To create a culinary creation you need:

  • 750 g neck;
  • 2 onions;
  • 2-4 tablespoons of soy sauce;
  • head of garlic;
  • hops-suneli and salt.

Stages of preparing meat in its own juice:

  1. The washed and dried neck is cut into medium slices, which are covered with spices and salt in a separate bowl.
  2. Add crushed or pressed garlic, as well as onions cut into thin rings.
  3. After thorough mixing, the contents of the bowl are poured with soy sauce and left for half an hour.
  4. After the above-mentioned time has passed, the meat is transferred to the multicooker bowl, which is turned on to the “Stewing” mode for 1.5 hours.

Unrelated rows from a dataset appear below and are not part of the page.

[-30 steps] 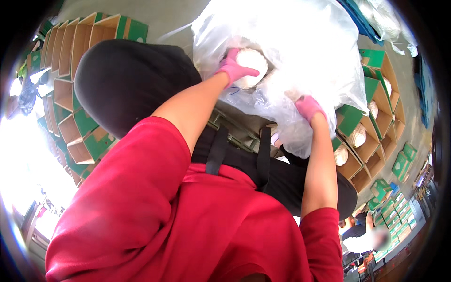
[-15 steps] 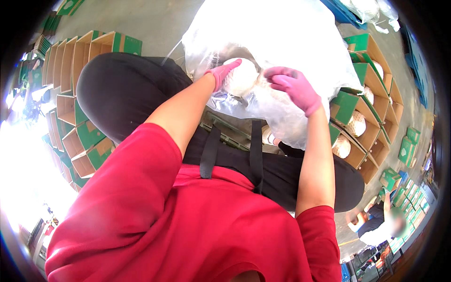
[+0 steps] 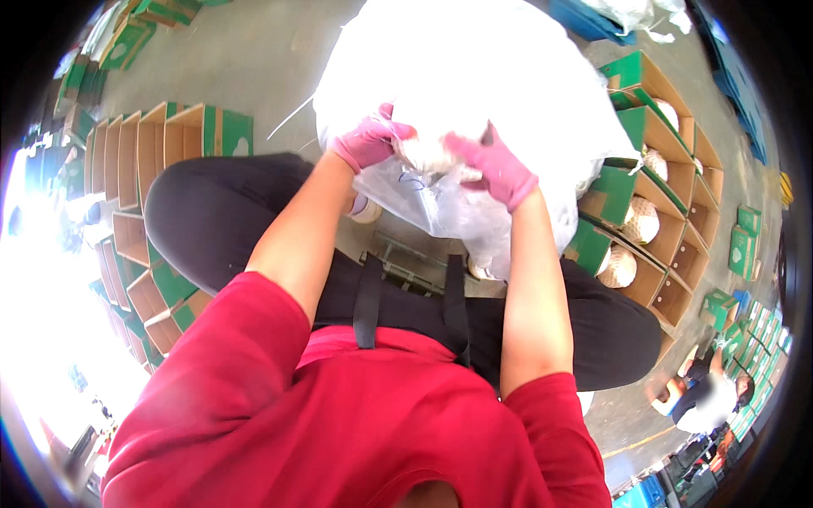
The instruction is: The person uses a hook tool to open a large plastic bag of wrapped food items, then arranges several cardboard boxes and fills them with seasoning packets, plastic straws, and the wrapped food items.
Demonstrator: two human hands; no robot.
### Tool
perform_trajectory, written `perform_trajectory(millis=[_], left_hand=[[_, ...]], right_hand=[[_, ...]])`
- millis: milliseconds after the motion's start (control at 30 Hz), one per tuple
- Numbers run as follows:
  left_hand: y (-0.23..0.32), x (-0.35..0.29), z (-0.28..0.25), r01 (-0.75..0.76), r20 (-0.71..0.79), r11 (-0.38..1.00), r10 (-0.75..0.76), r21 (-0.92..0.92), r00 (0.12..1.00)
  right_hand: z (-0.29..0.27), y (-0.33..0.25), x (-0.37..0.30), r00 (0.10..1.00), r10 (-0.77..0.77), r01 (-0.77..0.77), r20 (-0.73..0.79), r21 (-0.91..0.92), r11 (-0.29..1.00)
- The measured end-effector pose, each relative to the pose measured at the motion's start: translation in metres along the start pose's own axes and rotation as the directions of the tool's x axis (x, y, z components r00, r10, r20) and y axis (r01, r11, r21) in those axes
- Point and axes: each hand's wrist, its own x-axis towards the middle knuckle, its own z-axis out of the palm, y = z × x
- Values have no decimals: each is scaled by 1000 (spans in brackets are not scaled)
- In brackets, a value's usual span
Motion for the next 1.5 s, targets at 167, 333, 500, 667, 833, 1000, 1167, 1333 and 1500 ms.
perform_trajectory(millis=[167, 333, 500, 667, 833, 1000, 1167, 1333, 1500], left_hand=[[84, 46, 70, -406, 461, 908, 318, 105, 829], [89, 40, 123, -39, -95, 972, 17, -233, 995], [73, 25, 127, -58, -8, 969, 58, -240, 998], [72, 30, 241, -434, 209, 771, 380, 466, 901], [80, 56, 319, -424, 471, 904, 353, 51, 809], [71, 75, 280, -37, 245, 724, -185, 689, 952], [30, 88, 297, 144, 120, 694, -317, 705, 941], [-1, 206, 360, 53, 201, 659, -304, 750, 931], [-92, 385, 462, 23, 369, 692, -413, 722, 832]], right_hand=[[-26, -2, -43, 865, -488, 385, 117, 470, 795], [-22, -18, -51, 637, -771, 729, -16, 340, 595], [-25, -28, -99, 672, -739, 651, 42, 441, 617], [-37, -11, -177, 808, -589, 352, 19, 787, 507], [-136, 26, -257, 586, -769, 595, -253, 779, 197], [-261, 62, -332, 402, -741, 916, -538, 254, 312], [-350, 61, -251, 426, -663, 863, -615, 497, 93], [-448, 48, -203, 279, -572, 952, -771, 145, 269], [-487, 15, -147, 33, -549, 927, -835, -180, 329]])
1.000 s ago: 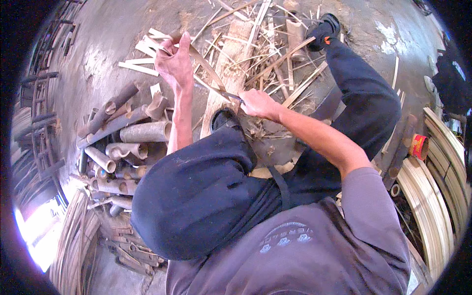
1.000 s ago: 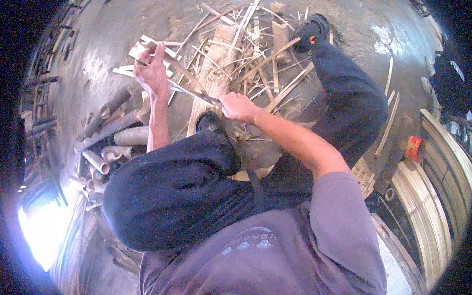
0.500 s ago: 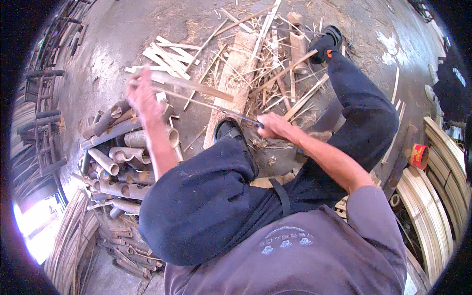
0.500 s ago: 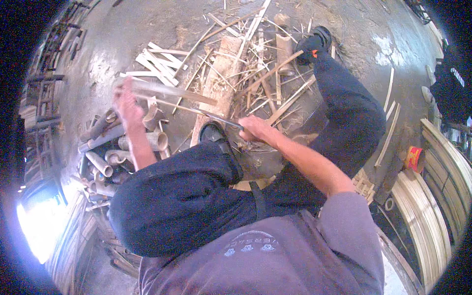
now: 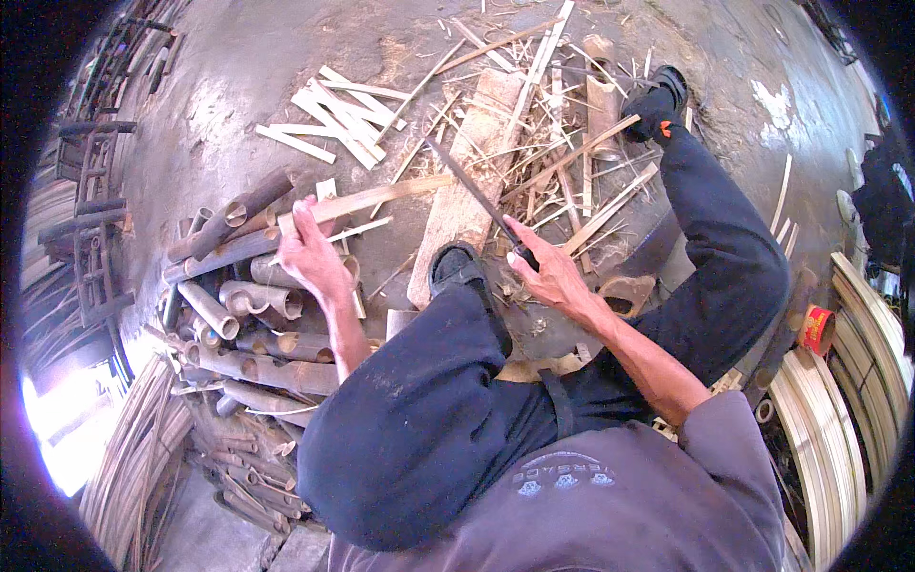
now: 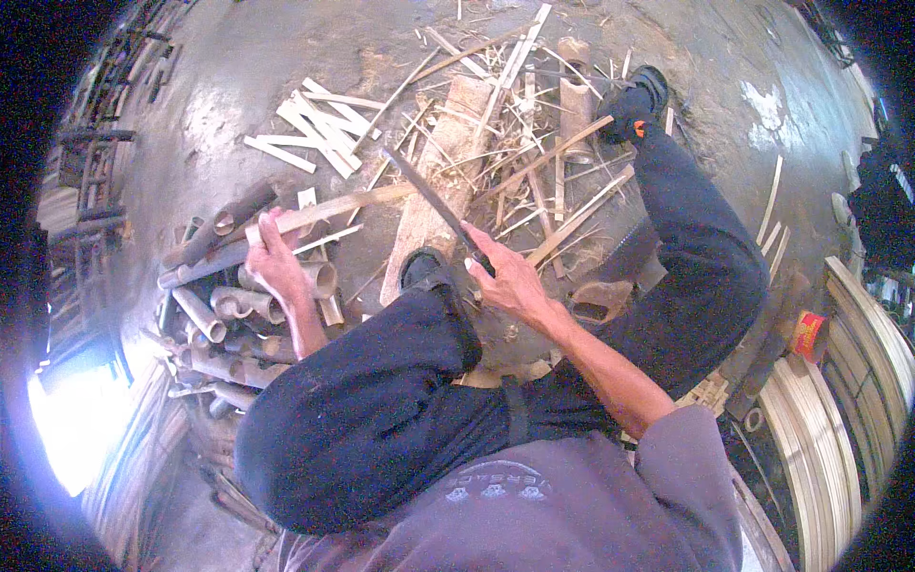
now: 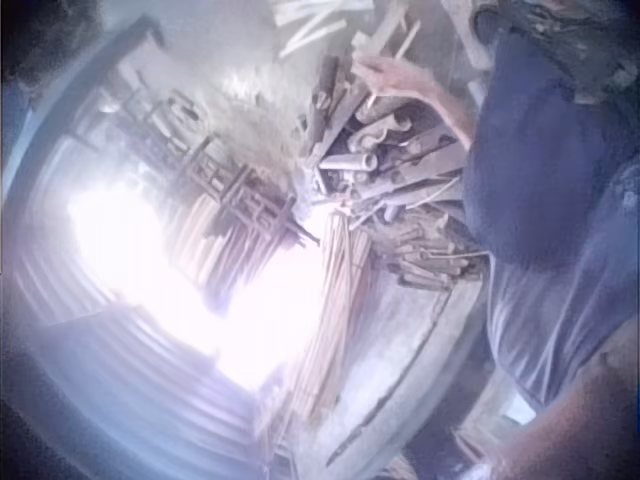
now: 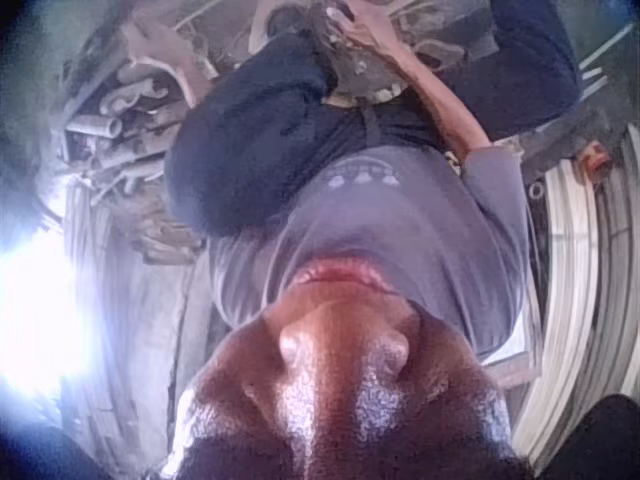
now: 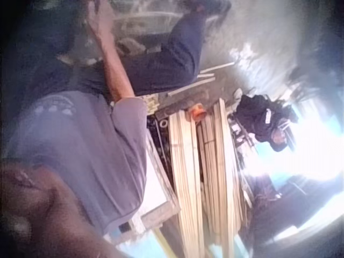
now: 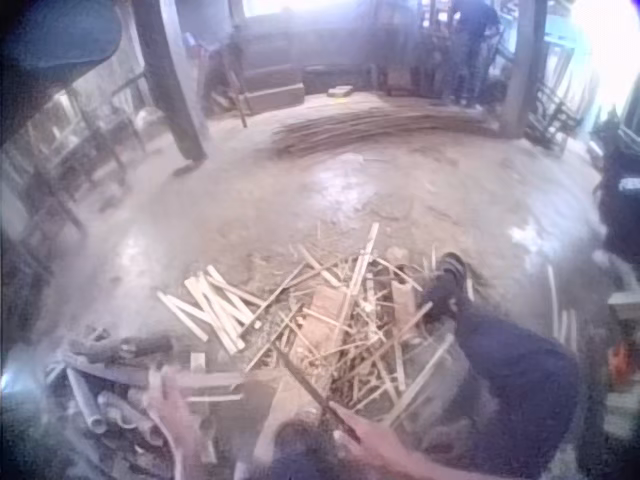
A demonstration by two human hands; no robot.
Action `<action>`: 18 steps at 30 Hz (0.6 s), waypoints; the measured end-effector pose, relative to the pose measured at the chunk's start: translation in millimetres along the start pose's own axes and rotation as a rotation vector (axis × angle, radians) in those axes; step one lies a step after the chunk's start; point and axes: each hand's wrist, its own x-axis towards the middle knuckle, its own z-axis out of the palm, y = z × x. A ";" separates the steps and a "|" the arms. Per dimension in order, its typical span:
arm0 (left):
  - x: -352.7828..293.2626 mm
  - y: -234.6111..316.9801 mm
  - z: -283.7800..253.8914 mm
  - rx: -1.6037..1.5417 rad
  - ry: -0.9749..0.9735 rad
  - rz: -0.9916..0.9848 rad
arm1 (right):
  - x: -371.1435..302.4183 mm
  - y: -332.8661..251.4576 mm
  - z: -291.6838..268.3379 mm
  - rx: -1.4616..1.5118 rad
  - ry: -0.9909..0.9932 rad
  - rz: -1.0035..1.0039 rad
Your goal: The person sits on the floor and uses a knife to split bamboo pieces into thin strips. They repeatedly pick up bamboo segments, split them, and place the resulting strips on the floor.
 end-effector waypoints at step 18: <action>-56.9 -14.2 13.5 -0.028 0.013 -0.208 | 44.2 12.4 53.9 0.127 -0.304 0.454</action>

To give the onion more juice, you should mash it well with your hands before adding it to the meat.

Meat dish in French

The French-style meat that many of us love is in no way connected with French cuisine, where the original dish is called “Orlov-style Veal.” It contains: beef meat, mushrooms, onions, potatoes and bechamel sauce with cheese.

In Russia, the recipe has undergone major changes and provides for the following products:

  • 500 g neck;
  • 4 onions;
  • 400 g mayonnaise;
  • 200 g cheese;
  • a little sunflower oil;
  • salt and herbs.

The dish is prepared as follows:

  1. The processed meat is cut across the grain into layers 1 cm thick, after which the pieces are lightly beaten.
  2. The onions are cut into thin rings.
  3. The cheese is grated.
  4. Place the salted meat on a greased baking sheet and cover it with onions.
  5. The base of the dish is poured with mayonnaise, after which it is sprinkled with cheese shavings.
  6. The meat is baked for 25 minutes at 180°C.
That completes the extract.